I’m different. In many ways. my friends say I’m quirky, people that don’t know me think I’m weird, My chickens think I’m great, but that’s another story. I am registered disabled, one of my conditions causes me to shake, all the time. Noticibly and uncontrollably. People stare, and thats fine. People ask questions and that’s fine too. People tell their kids not to stare, that’s NOT fine, not at all. Children are curious, they have the right to be, they may have never seen someone like me before and their parents leading them away from me just reinforces the fact that disabled people are not to be approached. Let them approach me, so my face is wonky on one side, I shake, I have the voice of a teenage boy despite being a grown woman, why shouldn’t they look? Why shouldn’t they ask questions? They will grow up to be very tolerant adults if we teach them not to be judgemental children.
I have the imagination of a child, I can engage them with stories off the cuff or play dragons with them, or be Elsa from Frozen. I see that as a gift, not something everyone has, I feel privalidged to have my inner child being very much an outer child. Don’t fear people for being different, celebrate them. If I can inspire one person to change the way they see themselves and embrace their quirks I will be one very happy lady.

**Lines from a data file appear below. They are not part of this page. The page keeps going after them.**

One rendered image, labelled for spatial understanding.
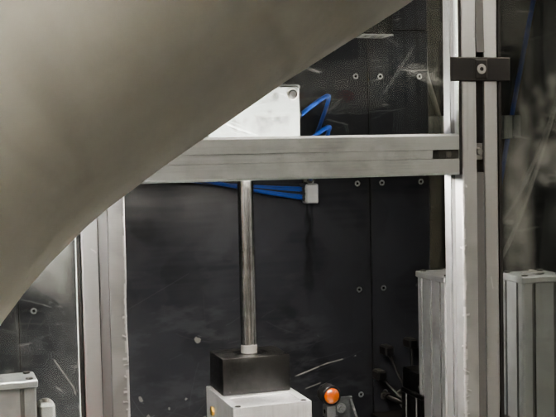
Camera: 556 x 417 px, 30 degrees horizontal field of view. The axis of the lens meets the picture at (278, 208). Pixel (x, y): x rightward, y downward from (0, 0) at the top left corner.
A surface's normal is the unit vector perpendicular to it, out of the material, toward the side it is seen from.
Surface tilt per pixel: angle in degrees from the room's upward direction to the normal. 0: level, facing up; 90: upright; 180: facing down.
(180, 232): 90
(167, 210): 90
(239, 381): 90
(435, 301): 90
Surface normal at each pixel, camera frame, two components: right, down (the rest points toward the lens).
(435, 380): -0.95, 0.04
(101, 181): 0.73, 0.58
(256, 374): 0.31, 0.04
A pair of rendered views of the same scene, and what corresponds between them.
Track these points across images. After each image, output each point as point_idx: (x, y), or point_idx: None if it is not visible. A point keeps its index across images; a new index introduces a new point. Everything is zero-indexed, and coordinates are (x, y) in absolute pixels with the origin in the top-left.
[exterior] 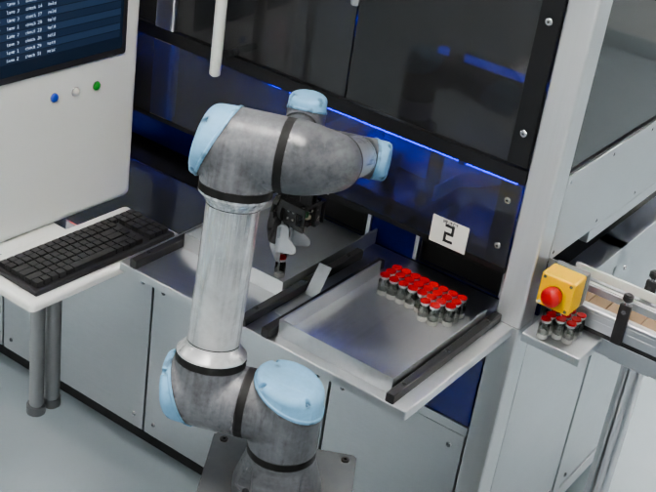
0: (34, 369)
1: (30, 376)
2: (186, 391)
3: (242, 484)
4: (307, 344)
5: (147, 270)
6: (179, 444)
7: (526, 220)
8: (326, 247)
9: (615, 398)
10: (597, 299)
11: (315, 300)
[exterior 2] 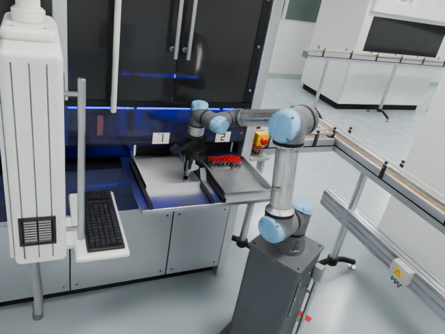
0: (40, 297)
1: (38, 301)
2: (287, 227)
3: (291, 248)
4: (238, 195)
5: (155, 207)
6: (94, 283)
7: None
8: (173, 164)
9: (260, 166)
10: None
11: (217, 181)
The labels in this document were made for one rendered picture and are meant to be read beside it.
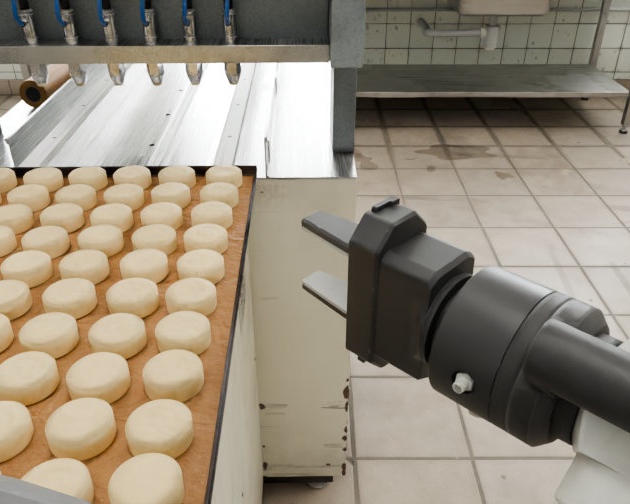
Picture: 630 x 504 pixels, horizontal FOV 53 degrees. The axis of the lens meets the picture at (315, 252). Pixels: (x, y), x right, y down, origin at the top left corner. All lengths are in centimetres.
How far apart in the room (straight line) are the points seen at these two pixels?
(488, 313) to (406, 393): 150
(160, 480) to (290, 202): 69
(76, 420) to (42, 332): 12
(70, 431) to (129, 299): 17
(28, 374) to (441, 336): 35
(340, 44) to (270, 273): 43
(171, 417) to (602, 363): 32
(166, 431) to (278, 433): 94
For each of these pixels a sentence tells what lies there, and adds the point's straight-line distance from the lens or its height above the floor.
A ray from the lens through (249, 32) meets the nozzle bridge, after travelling 107.
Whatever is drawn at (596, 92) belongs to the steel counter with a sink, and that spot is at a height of 23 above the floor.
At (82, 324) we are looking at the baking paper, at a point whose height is 90.
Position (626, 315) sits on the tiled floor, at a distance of 236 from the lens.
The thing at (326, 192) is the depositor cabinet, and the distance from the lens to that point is 107.
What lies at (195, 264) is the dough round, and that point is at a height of 92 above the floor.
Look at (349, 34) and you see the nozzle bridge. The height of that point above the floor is 107.
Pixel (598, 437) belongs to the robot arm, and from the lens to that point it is 35.
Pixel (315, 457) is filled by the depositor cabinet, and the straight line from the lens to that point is 148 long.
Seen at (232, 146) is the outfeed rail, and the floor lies 90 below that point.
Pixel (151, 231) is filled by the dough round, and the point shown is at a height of 92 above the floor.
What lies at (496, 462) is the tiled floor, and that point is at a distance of 173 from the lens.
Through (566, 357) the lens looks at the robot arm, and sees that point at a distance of 33.
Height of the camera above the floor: 128
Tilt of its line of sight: 31 degrees down
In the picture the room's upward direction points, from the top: straight up
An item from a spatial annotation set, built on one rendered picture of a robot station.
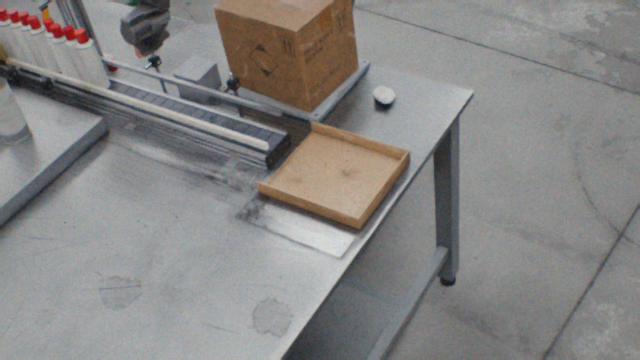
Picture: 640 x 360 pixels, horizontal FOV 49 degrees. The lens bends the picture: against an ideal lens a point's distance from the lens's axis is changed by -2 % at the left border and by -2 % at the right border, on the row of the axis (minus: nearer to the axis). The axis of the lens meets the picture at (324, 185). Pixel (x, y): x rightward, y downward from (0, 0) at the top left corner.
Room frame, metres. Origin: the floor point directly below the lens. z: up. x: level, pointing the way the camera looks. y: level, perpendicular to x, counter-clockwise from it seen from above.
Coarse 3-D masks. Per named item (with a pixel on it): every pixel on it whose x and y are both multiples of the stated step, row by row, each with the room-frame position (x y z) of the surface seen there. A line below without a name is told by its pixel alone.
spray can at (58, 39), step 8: (56, 24) 1.94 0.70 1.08; (56, 32) 1.92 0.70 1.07; (56, 40) 1.91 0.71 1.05; (64, 40) 1.91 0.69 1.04; (56, 48) 1.91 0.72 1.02; (64, 48) 1.91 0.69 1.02; (64, 56) 1.91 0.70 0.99; (64, 64) 1.91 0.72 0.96; (72, 64) 1.91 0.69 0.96; (72, 72) 1.91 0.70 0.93; (80, 80) 1.91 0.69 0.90
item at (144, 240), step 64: (0, 0) 2.72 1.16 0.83; (128, 64) 2.05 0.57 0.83; (384, 128) 1.50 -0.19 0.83; (448, 128) 1.46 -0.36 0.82; (64, 192) 1.48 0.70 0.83; (128, 192) 1.43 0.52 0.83; (192, 192) 1.38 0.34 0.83; (256, 192) 1.34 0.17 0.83; (0, 256) 1.28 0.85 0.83; (64, 256) 1.24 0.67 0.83; (128, 256) 1.20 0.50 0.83; (192, 256) 1.16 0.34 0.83; (256, 256) 1.13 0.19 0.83; (320, 256) 1.09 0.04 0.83; (0, 320) 1.07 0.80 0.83; (64, 320) 1.03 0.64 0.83; (128, 320) 1.00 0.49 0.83; (192, 320) 0.97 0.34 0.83; (256, 320) 0.94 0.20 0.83
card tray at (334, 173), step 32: (320, 128) 1.52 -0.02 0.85; (288, 160) 1.43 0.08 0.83; (320, 160) 1.41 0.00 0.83; (352, 160) 1.39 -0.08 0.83; (384, 160) 1.37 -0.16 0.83; (288, 192) 1.28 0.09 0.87; (320, 192) 1.29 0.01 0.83; (352, 192) 1.27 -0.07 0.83; (384, 192) 1.24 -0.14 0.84; (352, 224) 1.16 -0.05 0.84
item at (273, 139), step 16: (112, 80) 1.90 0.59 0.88; (96, 96) 1.83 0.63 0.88; (128, 96) 1.80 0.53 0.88; (144, 96) 1.78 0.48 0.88; (160, 96) 1.77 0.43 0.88; (144, 112) 1.70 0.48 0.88; (192, 112) 1.66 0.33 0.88; (208, 112) 1.64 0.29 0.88; (192, 128) 1.59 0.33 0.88; (240, 128) 1.55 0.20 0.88; (256, 128) 1.53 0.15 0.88; (240, 144) 1.48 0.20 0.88; (272, 144) 1.46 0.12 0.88
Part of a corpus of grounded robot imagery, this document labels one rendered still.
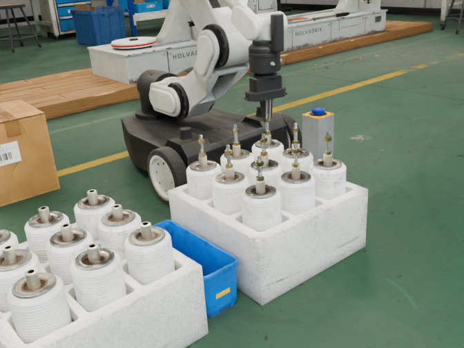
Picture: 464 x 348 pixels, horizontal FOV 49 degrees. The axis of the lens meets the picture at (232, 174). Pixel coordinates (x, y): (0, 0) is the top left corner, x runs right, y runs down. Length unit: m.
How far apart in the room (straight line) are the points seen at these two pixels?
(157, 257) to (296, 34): 3.28
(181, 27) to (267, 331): 2.77
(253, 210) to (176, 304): 0.28
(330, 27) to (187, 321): 3.59
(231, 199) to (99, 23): 4.59
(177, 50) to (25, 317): 2.69
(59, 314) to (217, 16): 1.08
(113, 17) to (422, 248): 4.78
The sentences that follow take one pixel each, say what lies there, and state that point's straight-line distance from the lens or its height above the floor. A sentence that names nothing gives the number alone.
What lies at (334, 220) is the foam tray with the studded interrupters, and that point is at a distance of 1.33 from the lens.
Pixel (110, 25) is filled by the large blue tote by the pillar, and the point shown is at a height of 0.20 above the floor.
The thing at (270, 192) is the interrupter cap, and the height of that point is 0.25.
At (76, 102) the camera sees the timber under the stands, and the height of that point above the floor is 0.06.
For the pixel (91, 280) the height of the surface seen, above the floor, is 0.24.
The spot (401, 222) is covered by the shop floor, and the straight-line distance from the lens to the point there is 1.63.
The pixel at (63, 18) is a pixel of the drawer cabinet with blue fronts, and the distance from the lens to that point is 6.67.
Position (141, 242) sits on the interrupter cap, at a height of 0.25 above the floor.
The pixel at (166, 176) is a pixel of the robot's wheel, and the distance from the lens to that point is 1.73.
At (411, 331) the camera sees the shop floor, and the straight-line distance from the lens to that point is 1.21.
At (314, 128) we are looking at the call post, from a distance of 1.56.
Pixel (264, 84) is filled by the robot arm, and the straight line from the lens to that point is 1.44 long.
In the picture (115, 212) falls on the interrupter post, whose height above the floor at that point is 0.27.
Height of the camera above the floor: 0.76
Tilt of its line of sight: 23 degrees down
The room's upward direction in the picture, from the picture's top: 4 degrees counter-clockwise
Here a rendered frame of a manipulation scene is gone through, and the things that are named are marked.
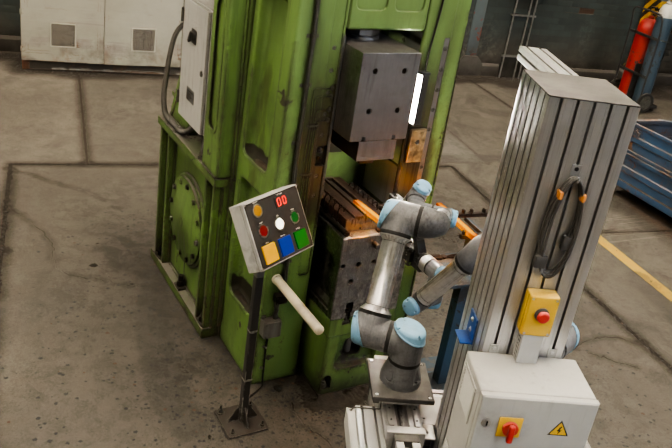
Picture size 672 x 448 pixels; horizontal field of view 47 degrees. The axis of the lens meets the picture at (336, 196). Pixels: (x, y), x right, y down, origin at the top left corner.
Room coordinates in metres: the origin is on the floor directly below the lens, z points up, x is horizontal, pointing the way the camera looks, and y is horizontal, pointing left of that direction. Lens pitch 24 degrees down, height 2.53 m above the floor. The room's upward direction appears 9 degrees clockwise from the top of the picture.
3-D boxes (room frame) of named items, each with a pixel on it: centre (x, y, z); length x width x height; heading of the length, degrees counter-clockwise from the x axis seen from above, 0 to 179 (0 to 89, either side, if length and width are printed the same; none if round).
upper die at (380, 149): (3.43, -0.03, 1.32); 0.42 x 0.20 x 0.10; 33
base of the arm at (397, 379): (2.30, -0.33, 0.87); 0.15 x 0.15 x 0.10
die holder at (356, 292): (3.47, -0.08, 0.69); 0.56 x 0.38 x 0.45; 33
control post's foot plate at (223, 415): (2.89, 0.28, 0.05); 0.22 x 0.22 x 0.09; 33
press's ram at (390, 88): (3.45, -0.07, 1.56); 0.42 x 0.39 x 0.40; 33
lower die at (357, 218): (3.43, -0.03, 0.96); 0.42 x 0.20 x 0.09; 33
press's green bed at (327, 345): (3.47, -0.08, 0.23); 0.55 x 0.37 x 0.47; 33
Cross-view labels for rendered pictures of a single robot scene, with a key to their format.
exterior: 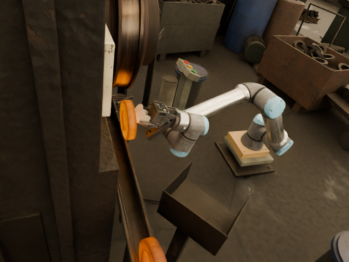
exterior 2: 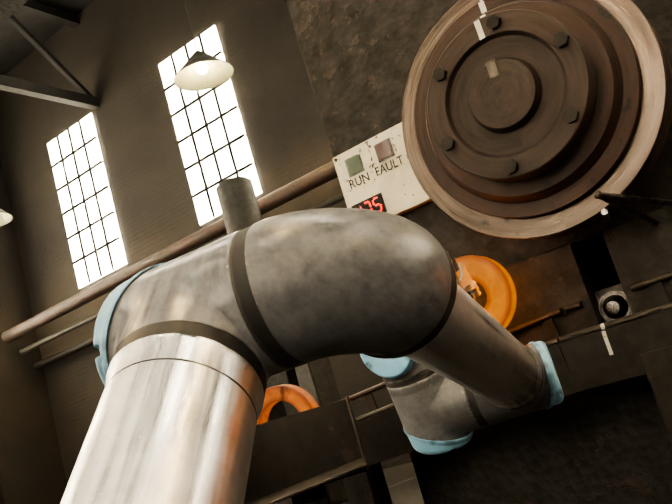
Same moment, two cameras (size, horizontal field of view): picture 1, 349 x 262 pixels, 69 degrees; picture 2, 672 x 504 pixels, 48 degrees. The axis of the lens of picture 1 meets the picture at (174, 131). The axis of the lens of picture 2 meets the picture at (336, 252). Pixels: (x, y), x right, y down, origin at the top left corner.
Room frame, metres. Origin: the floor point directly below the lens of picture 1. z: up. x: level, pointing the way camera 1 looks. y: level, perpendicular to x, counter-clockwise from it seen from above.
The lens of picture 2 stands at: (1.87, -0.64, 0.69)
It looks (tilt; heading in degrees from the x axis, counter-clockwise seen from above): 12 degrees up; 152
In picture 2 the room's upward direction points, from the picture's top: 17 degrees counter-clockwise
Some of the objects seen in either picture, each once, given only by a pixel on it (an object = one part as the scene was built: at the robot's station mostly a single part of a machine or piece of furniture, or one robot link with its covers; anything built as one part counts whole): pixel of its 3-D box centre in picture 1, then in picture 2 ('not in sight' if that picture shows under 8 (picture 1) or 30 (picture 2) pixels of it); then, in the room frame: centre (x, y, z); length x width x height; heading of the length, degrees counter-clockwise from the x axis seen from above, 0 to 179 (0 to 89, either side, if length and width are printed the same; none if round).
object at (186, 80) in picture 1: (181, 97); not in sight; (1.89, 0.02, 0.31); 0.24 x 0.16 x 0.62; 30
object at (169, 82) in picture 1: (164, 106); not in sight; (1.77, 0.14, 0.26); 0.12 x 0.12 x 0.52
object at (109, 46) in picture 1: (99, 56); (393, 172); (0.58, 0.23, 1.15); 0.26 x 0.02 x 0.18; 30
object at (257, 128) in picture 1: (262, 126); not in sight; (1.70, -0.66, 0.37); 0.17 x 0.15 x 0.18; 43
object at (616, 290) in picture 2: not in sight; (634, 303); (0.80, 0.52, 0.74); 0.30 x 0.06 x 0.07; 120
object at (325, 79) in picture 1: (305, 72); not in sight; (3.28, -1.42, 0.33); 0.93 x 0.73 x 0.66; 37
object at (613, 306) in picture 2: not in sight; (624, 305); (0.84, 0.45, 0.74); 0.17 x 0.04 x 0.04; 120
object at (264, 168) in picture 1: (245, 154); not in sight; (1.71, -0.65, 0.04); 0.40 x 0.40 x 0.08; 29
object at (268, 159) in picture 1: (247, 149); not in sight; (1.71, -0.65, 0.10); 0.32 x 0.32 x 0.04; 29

I often forget how different I must look to the rest of society, am I scary? Am I odd? Do people even notice? Well yeah, people notice, especially when I’m spilling stuff or using the word ‘twix’ out of context or in place of other words so I make no sense at all. Or when I refer to myself as ‘we’ instead of ‘me’ (which actually isn’t my fault, a miss diagnosis lead to me calling my brain virus Brian, hence the ‘we’).
So there you have it. This is me. In all my quirky glory.